6
votes

I am having a problem with pthreads where i think i am getting a deadlock. I have created a blocking queue which I thought was working, but after doing some more testing I have found that if i try and cancel multiple threads that are blocking on the blocking_queue, i seem to get a deadlock.

The blocking queue is very simple and looks like this:

template <class T> class Blocking_Queue
{
public:
    Blocking_Queue()
    {
        pthread_mutex_init(&_lock, NULL);
        pthread_cond_init(&_cond, NULL);
    }

    ~Blocking_Queue()
    {
        pthread_mutex_destroy(&_lock);
        pthread_cond_destroy(&_cond);
    }

    void put(T t)
    {
        pthread_mutex_lock(&_lock);
        _queue.push(t);
        pthread_cond_signal(&_cond);
        pthread_mutex_unlock(&_lock);
    }

     T pull()
     {
        pthread_mutex_lock(&_lock);
        while(_queue.empty())
        {
            pthread_cond_wait(&_cond, &_lock);
        }

        T t = _queue.front();
        _queue.pop();

        pthread_mutex_unlock(&_lock);

        return t;
     }

priavte:
    std::queue<T> _queue;
    pthread_cond_t _cond;
    pthread_mutex_t _lock;
}

For testing, I have created 4 threads that pull on this blocking queue. I added some print statements to the blocking queue and each thread is getting to the pthread_cond_wait() method. However, when i try to call pthread_cancel() and pthread_join() on each thread the program just hangs.

I have also tested this with just one thread and it works perfectly.

According to documentation, pthread_cond_wait() is a cancellation point, so calling cancel on those threads should cause them to stop execution (and this does work with just 1 thread). However pthread_mutex_lock is not a cancelation point. Could something be happening along the lines of when pthread_cancel() is called, the canceled thread aquires the mutex before terminating and doesn't unlock it, and then when the next thread gets canceled it cannot aquire the mutex and deadlocks? Or is there something else that I am doing wrong.

Any advice would be lovely. Thanks :)

3
Try using helgrind, it's been useful in the past for me for spotting race conditions and deadlocks.Flexo
Cancellation can be treacherous. Please show us more of your logic: what's the cancelability state of your worker threads?

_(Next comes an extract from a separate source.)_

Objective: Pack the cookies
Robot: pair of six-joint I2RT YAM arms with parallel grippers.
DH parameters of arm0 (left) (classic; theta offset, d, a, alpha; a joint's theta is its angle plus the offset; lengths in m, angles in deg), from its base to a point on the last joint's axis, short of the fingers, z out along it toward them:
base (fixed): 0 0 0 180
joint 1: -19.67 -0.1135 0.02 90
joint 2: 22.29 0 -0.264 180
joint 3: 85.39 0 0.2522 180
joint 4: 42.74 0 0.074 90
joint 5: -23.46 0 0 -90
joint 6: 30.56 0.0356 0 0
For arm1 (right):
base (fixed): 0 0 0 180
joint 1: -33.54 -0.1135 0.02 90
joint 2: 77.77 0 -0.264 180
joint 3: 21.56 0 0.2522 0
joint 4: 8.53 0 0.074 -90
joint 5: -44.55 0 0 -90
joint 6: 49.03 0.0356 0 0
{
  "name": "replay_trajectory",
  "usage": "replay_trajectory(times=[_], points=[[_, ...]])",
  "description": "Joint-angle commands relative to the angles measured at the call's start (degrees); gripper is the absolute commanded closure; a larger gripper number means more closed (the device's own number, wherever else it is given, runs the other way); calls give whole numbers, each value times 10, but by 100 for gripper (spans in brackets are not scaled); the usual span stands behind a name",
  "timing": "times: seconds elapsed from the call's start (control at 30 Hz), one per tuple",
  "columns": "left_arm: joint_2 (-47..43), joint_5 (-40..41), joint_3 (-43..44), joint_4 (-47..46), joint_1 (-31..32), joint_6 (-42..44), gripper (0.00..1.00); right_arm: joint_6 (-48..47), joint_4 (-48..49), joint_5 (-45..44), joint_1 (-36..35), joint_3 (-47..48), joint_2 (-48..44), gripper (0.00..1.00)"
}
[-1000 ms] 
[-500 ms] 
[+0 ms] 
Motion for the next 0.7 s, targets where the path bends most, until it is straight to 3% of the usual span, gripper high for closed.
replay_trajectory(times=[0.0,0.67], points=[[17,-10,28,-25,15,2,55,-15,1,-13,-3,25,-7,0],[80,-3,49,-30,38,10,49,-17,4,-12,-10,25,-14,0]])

What cleanup handlers? And exactly how are you sequencing the calls to cancel/join on multiple threads?pilcrow

3 Answers

5
votes

pthread_cancel() is best avoided.

You can unblock all your threads blocked on Blocking_Queue::pull() by throwing an exception from there.

One weak spot in the queue is that T t = _queue.front(); invokes the copy constructor of T that may throw an exception, rendering you queue mutex locked forever. Better use C++ scoped locks.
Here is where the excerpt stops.